━━ INPUT RECORDS

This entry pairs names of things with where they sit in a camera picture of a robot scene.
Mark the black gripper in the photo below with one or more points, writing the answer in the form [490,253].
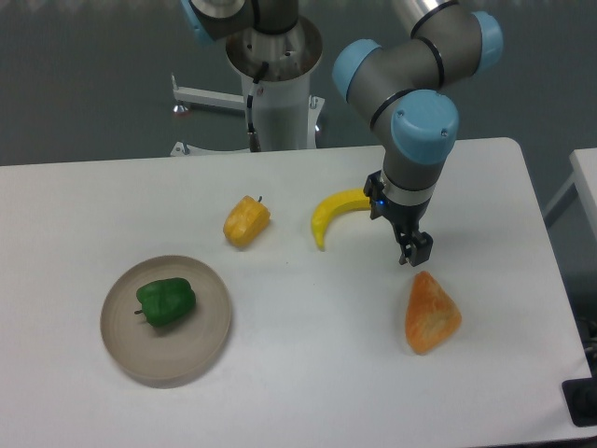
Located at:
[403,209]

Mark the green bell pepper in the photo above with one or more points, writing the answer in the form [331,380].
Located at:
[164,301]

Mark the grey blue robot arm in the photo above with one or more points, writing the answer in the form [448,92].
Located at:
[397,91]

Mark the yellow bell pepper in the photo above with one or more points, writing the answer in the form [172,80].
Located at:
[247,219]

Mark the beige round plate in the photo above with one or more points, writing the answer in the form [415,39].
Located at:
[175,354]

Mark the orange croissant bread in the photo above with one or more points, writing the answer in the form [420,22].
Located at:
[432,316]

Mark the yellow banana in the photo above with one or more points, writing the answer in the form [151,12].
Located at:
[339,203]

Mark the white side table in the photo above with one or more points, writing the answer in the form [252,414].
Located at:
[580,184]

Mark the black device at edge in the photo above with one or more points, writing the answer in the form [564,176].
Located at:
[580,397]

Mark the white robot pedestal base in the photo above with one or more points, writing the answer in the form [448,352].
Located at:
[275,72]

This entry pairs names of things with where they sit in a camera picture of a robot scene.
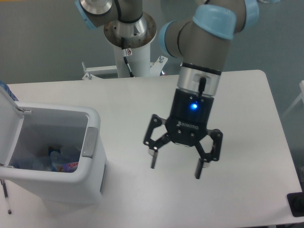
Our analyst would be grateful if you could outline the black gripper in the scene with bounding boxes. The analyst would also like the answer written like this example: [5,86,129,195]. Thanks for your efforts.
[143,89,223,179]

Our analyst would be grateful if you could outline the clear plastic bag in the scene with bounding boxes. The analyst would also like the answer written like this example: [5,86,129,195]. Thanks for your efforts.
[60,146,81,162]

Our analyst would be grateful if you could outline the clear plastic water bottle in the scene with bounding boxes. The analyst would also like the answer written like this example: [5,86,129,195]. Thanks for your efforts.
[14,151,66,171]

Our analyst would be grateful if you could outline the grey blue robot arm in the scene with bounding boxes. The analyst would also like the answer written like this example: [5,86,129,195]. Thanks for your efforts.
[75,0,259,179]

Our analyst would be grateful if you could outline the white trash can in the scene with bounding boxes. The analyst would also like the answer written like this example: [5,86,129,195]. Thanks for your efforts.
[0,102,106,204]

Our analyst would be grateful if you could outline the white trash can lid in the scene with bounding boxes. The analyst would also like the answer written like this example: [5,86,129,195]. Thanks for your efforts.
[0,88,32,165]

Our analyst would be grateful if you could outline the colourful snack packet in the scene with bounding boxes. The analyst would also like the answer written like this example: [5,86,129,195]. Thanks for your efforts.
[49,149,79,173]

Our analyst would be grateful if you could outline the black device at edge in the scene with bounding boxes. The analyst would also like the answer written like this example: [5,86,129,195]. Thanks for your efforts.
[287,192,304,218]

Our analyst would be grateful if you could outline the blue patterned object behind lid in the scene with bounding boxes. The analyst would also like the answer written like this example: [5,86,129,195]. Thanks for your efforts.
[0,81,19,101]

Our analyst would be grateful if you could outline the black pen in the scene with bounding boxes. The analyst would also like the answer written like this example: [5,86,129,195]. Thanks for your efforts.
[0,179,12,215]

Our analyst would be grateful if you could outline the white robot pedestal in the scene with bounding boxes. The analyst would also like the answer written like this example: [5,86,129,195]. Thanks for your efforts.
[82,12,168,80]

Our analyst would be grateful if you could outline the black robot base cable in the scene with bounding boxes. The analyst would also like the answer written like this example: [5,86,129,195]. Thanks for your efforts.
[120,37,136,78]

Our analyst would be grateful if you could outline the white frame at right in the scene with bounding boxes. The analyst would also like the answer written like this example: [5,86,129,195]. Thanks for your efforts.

━━━━
━━ INPUT RECORDS

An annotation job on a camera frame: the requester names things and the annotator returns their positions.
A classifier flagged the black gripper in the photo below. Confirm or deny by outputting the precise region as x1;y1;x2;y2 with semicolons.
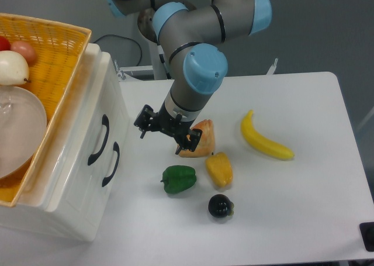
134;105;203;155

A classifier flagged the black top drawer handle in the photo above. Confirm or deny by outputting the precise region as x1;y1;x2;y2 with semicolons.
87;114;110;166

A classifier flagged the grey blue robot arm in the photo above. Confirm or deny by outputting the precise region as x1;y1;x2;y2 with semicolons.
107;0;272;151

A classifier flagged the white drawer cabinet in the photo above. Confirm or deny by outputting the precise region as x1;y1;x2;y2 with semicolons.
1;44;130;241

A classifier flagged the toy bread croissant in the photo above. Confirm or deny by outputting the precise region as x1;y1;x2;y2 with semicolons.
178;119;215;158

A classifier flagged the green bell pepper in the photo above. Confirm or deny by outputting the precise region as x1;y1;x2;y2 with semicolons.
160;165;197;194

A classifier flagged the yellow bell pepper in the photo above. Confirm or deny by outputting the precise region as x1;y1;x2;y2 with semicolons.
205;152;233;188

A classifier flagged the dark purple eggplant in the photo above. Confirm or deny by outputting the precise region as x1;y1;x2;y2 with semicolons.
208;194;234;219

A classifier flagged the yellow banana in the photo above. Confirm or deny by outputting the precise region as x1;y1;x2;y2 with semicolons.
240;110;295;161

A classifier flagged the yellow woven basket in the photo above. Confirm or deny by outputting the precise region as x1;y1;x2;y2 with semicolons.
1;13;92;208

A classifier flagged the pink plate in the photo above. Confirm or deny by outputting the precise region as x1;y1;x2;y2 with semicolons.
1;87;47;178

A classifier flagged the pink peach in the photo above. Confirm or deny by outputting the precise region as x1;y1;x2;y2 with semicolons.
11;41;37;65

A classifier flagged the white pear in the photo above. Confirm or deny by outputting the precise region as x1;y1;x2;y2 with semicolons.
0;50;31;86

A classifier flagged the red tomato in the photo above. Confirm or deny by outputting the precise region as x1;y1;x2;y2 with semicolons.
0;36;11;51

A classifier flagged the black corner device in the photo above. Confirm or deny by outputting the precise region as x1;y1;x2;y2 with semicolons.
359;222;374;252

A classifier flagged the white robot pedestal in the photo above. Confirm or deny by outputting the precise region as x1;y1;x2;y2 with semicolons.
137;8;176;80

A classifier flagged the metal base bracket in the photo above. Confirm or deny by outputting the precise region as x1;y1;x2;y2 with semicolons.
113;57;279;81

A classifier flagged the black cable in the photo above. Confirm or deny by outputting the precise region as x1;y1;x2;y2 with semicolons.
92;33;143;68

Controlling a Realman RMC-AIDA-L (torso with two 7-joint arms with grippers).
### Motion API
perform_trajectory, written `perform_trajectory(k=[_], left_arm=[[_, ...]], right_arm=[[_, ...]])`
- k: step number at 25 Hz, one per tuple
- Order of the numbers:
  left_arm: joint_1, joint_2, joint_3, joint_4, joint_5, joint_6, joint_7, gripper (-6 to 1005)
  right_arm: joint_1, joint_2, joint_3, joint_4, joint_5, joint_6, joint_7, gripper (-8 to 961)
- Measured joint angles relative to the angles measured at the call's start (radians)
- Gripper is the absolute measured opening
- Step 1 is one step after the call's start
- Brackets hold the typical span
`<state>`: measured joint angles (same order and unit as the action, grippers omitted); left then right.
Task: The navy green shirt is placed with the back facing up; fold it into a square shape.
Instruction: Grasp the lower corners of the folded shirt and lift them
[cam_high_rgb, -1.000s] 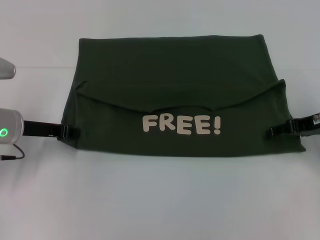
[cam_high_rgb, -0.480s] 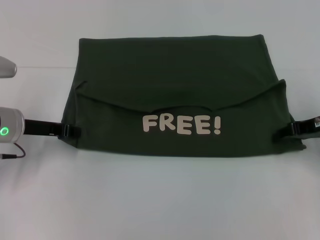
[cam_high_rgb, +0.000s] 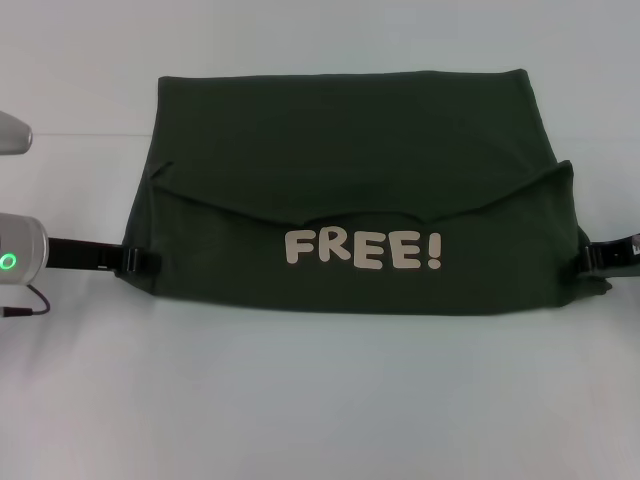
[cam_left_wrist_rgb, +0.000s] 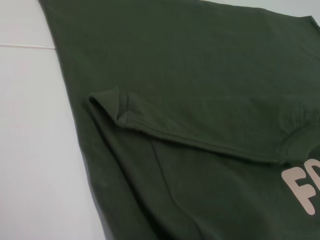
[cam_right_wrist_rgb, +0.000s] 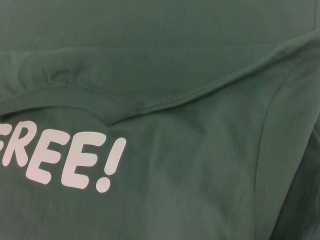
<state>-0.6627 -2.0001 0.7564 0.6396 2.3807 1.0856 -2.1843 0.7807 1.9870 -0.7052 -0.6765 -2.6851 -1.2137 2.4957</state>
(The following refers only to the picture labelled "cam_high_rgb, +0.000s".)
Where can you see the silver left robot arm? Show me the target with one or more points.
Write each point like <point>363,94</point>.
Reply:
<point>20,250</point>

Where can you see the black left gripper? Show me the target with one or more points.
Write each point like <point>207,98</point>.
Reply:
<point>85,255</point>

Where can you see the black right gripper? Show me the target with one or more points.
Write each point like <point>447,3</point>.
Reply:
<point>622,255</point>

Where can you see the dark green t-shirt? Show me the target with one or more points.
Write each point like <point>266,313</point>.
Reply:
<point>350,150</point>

━━━━
━━ INPUT RECORDS

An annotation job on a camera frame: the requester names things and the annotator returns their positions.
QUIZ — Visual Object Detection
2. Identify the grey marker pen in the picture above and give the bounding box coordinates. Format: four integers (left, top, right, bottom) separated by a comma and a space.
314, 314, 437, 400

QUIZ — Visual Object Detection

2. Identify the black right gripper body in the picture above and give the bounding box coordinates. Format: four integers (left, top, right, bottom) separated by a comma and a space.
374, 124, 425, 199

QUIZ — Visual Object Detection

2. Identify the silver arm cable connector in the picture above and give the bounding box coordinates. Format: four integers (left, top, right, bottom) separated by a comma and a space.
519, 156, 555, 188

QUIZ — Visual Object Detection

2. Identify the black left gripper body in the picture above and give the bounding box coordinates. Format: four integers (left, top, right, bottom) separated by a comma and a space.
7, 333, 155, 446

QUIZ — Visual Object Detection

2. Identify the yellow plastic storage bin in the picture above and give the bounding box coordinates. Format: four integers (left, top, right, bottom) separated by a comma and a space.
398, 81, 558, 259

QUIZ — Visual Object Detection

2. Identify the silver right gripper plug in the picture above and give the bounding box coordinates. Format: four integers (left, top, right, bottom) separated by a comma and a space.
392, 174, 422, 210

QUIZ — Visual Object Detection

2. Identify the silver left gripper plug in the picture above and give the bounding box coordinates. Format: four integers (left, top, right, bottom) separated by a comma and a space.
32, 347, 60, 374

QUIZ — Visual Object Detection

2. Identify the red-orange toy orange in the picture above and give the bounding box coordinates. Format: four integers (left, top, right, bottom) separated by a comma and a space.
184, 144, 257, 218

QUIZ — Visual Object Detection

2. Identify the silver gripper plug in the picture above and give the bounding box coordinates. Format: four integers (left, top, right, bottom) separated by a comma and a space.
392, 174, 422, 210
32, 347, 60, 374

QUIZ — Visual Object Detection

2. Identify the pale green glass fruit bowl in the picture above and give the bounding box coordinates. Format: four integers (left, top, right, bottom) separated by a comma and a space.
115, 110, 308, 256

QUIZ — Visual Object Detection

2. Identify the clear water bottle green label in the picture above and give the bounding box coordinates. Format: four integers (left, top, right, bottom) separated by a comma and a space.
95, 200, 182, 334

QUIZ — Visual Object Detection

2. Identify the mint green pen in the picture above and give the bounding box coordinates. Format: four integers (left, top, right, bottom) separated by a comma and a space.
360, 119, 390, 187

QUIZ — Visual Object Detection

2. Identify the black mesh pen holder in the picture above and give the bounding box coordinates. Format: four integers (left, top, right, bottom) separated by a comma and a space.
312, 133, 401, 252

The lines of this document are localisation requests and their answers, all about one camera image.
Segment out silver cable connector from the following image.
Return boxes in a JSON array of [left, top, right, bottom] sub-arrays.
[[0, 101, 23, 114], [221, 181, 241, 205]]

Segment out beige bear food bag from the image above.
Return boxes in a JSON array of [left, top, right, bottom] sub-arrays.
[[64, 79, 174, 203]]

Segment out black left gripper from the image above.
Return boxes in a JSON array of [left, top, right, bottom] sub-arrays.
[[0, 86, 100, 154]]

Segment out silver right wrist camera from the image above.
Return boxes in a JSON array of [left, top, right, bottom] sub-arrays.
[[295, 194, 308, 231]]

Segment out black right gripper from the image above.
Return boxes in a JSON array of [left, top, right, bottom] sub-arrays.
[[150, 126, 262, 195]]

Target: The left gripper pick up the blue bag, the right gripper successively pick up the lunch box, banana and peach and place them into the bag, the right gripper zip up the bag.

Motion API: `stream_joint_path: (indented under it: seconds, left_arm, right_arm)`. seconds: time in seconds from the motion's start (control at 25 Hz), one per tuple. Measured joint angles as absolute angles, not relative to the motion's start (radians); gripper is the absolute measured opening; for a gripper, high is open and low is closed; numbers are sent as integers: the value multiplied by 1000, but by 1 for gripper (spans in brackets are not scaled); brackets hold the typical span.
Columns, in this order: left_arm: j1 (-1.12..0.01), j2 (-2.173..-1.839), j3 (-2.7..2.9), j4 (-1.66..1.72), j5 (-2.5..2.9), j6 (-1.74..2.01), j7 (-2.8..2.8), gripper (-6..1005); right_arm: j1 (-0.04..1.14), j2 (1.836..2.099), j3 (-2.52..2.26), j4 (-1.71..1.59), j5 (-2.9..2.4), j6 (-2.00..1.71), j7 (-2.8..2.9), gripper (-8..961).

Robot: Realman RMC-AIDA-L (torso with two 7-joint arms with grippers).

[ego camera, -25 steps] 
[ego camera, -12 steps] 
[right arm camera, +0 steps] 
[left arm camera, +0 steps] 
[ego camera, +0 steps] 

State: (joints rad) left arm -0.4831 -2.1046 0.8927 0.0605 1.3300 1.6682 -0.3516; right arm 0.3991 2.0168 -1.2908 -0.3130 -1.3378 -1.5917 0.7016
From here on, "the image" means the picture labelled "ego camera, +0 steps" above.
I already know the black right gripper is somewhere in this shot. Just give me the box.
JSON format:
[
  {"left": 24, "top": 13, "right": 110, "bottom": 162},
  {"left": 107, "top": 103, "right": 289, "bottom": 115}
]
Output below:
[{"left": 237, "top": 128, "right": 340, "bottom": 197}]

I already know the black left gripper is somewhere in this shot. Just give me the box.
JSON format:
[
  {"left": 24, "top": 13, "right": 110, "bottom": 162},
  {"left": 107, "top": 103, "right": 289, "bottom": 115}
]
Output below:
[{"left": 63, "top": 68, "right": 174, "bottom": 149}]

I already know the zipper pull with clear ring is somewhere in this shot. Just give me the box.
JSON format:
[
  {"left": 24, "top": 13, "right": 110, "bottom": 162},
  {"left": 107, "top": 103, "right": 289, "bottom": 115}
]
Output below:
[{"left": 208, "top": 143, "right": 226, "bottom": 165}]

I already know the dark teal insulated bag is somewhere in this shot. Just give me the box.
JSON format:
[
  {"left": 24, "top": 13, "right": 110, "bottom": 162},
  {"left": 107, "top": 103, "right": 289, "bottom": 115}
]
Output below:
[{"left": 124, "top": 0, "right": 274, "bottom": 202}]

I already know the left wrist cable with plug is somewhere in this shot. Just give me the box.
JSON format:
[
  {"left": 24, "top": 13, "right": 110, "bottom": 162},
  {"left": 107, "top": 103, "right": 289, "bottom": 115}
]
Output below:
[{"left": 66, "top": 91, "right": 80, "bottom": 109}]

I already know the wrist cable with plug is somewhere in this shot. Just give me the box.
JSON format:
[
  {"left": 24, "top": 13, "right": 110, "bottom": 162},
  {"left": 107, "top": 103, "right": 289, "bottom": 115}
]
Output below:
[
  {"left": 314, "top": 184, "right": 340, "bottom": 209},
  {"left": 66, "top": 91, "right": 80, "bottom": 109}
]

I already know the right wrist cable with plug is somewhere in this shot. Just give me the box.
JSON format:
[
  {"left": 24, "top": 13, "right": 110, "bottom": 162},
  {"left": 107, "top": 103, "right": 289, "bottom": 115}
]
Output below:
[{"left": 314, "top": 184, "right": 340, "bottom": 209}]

━━━━

- WORK INSTRUCTIONS:
Every line of the records that includes the word "Segment" should be gathered.

- SOLUTION FOR THIS EXERCISE:
Segment out silver cable connector from the following image.
Segment out beige bear food bag from the image above.
Segment out black left gripper from the image above.
Segment out silver right wrist camera from the image above.
Segment out black right gripper from the image above.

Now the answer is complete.